**Task requirements**
The entries are to be output word for word, with the pictures omitted.
--------------------------------------------------
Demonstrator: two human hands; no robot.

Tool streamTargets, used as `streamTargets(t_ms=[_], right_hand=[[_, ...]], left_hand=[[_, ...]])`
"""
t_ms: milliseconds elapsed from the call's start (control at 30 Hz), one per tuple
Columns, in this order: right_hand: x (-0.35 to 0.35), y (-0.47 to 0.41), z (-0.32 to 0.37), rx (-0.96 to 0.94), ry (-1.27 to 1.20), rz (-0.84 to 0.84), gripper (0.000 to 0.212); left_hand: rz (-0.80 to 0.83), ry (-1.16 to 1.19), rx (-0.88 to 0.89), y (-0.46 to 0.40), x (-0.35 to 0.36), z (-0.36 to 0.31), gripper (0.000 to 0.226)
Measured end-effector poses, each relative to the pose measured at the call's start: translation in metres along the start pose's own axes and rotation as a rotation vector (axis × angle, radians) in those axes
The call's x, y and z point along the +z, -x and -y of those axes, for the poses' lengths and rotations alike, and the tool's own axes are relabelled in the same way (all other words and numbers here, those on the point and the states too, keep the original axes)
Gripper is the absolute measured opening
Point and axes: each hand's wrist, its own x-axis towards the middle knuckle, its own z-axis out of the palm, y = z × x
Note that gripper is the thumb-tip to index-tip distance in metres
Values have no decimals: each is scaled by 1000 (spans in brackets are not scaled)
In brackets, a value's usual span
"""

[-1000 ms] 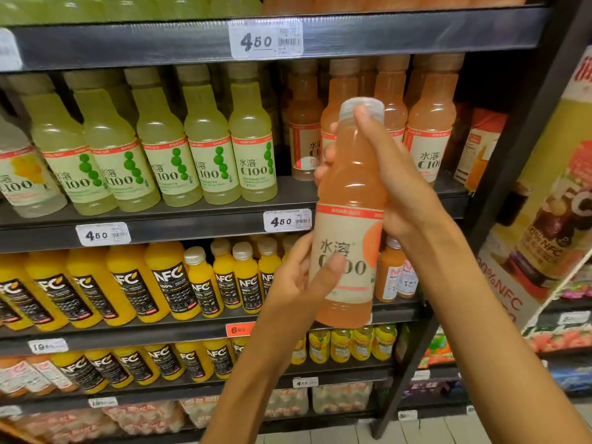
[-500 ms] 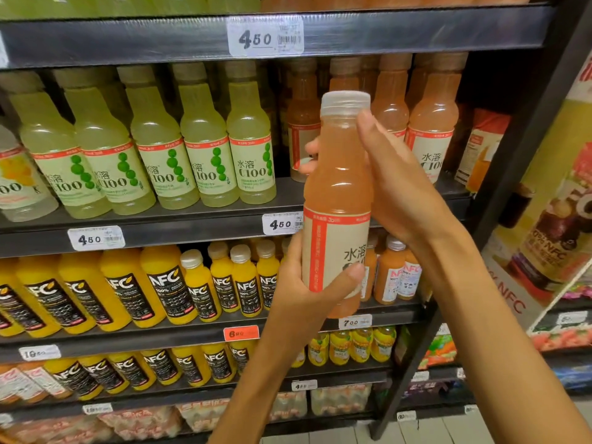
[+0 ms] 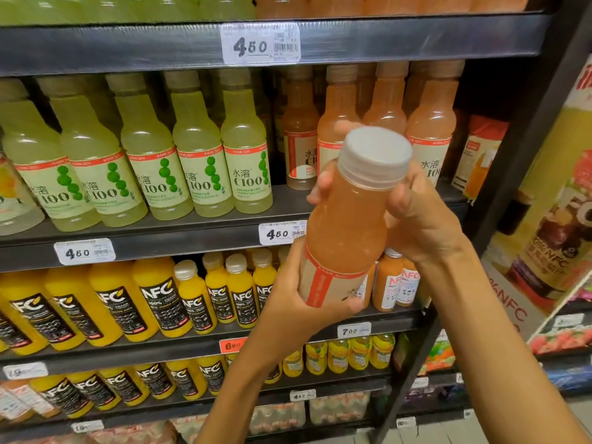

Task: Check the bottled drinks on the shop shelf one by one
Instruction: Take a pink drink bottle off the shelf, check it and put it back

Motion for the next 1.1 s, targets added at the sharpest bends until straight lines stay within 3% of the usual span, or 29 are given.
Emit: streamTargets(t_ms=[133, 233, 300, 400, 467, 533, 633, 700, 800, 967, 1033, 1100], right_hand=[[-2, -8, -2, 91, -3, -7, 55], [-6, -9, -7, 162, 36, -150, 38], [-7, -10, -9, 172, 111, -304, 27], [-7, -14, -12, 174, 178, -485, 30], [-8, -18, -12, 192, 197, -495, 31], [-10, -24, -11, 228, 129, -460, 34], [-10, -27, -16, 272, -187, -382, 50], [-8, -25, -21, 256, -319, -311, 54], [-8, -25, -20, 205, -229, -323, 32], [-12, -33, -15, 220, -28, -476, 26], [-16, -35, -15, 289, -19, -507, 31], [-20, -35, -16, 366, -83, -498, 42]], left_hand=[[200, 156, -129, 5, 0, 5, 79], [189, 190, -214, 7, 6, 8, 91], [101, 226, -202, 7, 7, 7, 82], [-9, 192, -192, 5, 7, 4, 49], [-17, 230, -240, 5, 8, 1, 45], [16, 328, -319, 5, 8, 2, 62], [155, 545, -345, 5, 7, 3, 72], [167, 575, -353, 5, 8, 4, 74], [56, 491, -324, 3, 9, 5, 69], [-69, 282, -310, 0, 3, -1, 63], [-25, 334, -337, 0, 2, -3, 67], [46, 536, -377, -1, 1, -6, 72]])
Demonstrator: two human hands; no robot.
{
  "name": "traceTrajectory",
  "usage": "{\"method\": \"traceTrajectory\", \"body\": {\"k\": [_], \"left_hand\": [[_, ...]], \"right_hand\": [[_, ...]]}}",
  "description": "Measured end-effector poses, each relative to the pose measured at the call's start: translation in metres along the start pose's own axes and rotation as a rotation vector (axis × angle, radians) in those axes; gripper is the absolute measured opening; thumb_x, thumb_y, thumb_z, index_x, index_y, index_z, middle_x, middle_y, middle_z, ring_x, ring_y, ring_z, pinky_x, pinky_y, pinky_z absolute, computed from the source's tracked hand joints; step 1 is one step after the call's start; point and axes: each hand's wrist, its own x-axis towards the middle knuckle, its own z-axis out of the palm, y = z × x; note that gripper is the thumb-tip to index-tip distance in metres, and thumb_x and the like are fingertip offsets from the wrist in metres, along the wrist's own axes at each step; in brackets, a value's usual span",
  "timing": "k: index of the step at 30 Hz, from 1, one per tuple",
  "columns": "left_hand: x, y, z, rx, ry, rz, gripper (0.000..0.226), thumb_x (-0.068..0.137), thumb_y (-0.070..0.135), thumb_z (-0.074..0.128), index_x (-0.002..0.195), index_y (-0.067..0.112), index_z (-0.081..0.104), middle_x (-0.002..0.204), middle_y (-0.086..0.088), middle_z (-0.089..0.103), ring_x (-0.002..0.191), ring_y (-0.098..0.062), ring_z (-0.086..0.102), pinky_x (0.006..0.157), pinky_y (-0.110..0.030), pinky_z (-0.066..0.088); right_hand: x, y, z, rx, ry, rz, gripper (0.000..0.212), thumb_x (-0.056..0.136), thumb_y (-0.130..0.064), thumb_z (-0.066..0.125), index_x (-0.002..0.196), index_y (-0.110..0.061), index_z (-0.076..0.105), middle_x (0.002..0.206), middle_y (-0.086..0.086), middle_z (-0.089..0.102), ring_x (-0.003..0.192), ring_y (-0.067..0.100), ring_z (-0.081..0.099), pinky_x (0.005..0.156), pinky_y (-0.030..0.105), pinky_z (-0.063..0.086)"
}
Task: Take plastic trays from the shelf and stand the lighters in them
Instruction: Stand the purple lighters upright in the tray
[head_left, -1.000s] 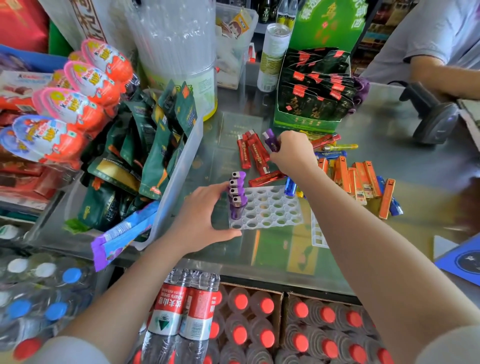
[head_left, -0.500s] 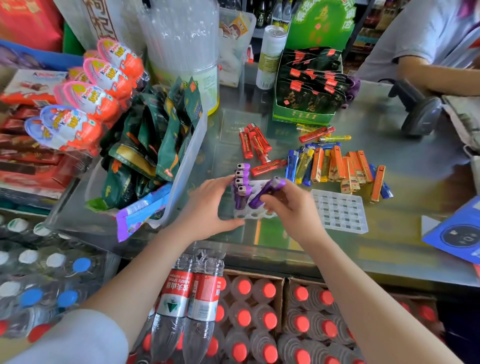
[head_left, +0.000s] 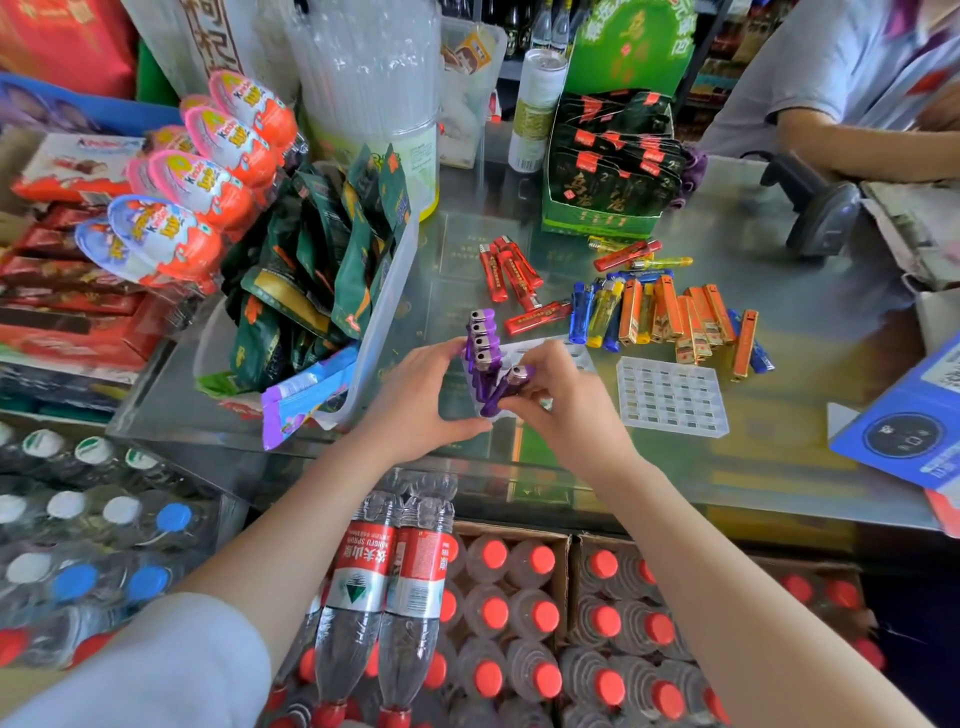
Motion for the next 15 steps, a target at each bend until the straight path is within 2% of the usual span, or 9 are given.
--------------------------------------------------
**Finished task**
Demonstrator: two human hands; no robot.

Tool streamTargets, used as `streamTargets(t_ms=[_], right_hand=[[_, ...]], left_hand=[[_, ...]])`
"""
t_ms: milliseconds elapsed from the call's start (control at 30 Hz), one per tuple
Columns, in this order: right_hand: x (-0.35 to 0.35), y (-0.47 to 0.41), z (-0.32 to 0.37), rx (-0.96 to 0.94), ry (-1.27 to 1.20), rz (-0.84 to 0.84), gripper (0.000 to 0.212); left_hand: rz (-0.80 to 0.83), ry (-1.16 to 1.19), rx (-0.88 to 0.89), y (-0.46 to 0.40), x (-0.35 to 0.36), z (-0.36 to 0.31), gripper (0.000 to 0.226)
Measured end-effector poses, each relative to the pose measured at the call's start: translation in metres along the start pose's own axes and rotation as a rotation vector (axis × angle, radians) in those axes
The call's x, y and z point along the +z, -x and -y of those axes, for the poses' lengths and rotations alike, and the tool's own axes are relabelled in the same way (all other words and numbers here, those on the point and the states too, keep the original axes)
Gripper is the absolute measured opening
Point and axes: each hand's wrist, its own x-axis towards the middle knuckle, its own z-axis out of the palm, y = z × x
Note that gripper is the thumb-tip to index-tip distance in metres
Values have no decimals: each is scaled by 1000 (spans in brackets are not scaled)
In brackets, a value's usual span
"""

[-1000 ms] 
[-500 ms] 
[+0 ms] 

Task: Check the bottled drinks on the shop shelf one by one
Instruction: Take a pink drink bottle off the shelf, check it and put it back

Motion for the next 1.1 s, targets added at the sharpest bends until straight lines stay within 3% of the usual span, or 29 are given.
Emit: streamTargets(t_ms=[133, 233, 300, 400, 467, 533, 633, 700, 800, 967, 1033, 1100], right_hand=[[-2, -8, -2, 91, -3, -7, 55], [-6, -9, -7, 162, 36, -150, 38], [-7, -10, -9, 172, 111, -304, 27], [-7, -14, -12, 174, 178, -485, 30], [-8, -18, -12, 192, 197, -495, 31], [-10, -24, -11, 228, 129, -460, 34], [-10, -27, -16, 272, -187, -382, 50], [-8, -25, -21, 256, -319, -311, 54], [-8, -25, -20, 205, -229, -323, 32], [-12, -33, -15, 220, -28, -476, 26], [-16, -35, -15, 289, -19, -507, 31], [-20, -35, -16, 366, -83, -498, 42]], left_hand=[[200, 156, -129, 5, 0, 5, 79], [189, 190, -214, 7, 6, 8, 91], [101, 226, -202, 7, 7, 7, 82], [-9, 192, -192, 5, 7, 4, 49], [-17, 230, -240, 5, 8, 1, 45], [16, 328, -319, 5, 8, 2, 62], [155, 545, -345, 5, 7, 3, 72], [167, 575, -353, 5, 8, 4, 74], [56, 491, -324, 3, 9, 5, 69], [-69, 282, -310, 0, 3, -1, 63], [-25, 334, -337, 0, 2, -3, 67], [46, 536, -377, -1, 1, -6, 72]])
Demonstrator: two human hands; no robot.
{
  "name": "traceTrajectory",
  "usage": "{\"method\": \"traceTrajectory\", \"body\": {\"k\": [_], \"left_hand\": [[_, ...]], \"right_hand\": [[_, ...]]}}",
  "description": "Measured end-effector poses, each relative to the pose measured at the call's start: translation in metres along the start pose's own axes and rotation as a rotation vector (axis × angle, radians) in those axes; gripper is the absolute measured opening; thumb_x, thumb_y, thumb_z, index_x, index_y, index_z, middle_x, middle_y, middle_z, ring_x, ring_y, ring_z, pinky_x, pinky_y, pinky_z absolute, computed from the source's tracked hand joints; step 1 is one step after the call's start; point and axes: each hand's wrist, its own x-axis towards the middle knuckle, its own z-axis out of the palm, y = z × x; note that gripper is the thumb-tip to index-tip distance in metres, and thumb_x and the like are fingertip offsets from the wrist in metres, along the wrist's own axes at each step; in brackets, a value's usual span",
  "timing": "k: index of the step at 30 Hz, from 1, one per tuple",
  "columns": "left_hand: x, y, z, rx, ry, rz, gripper (0.000..0.226), thumb_x (-0.068..0.137), thumb_y (-0.070..0.135), thumb_z (-0.074..0.128), index_x (-0.002..0.195), index_y (-0.067..0.112), index_z (-0.081..0.104), middle_x (-0.002..0.204), middle_y (-0.086..0.088), middle_z (-0.089..0.103), ring_x (-0.002..0.191), ring_y (-0.098..0.062), ring_z (-0.086..0.102), pinky_x (0.006..0.157), pinky_y (-0.110..0.030), pinky_z (-0.066..0.088); right_hand: x, y, z, rx, ry, rz, gripper (0.000..0.212), thumb_x (-0.056..0.136), thumb_y (-0.130..0.064), thumb_z (-0.066..0.125), index_x (-0.002..0.196), index_y (-0.110..0.061), index_z (-0.076..0.105), middle_x (0.002..0.206), middle_y (-0.086..0.086), middle_z (-0.089..0.102), ring_x (-0.003..0.192), ring_y (-0.067..0.100), ring_z (-0.081..0.099), pinky_x (0.005..0.156), pinky_y (-0.030..0.105), pinky_z (-0.063..0.086)"
}
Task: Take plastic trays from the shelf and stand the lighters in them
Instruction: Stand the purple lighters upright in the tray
[head_left, -1.000s] 
[head_left, -0.500s] 
[head_left, +0.000s] 
Motion for the next 15 steps, a target at each bend until the straight path is within 2% of the usual span, or 9 are given.

Nothing else is needed to complete the answer.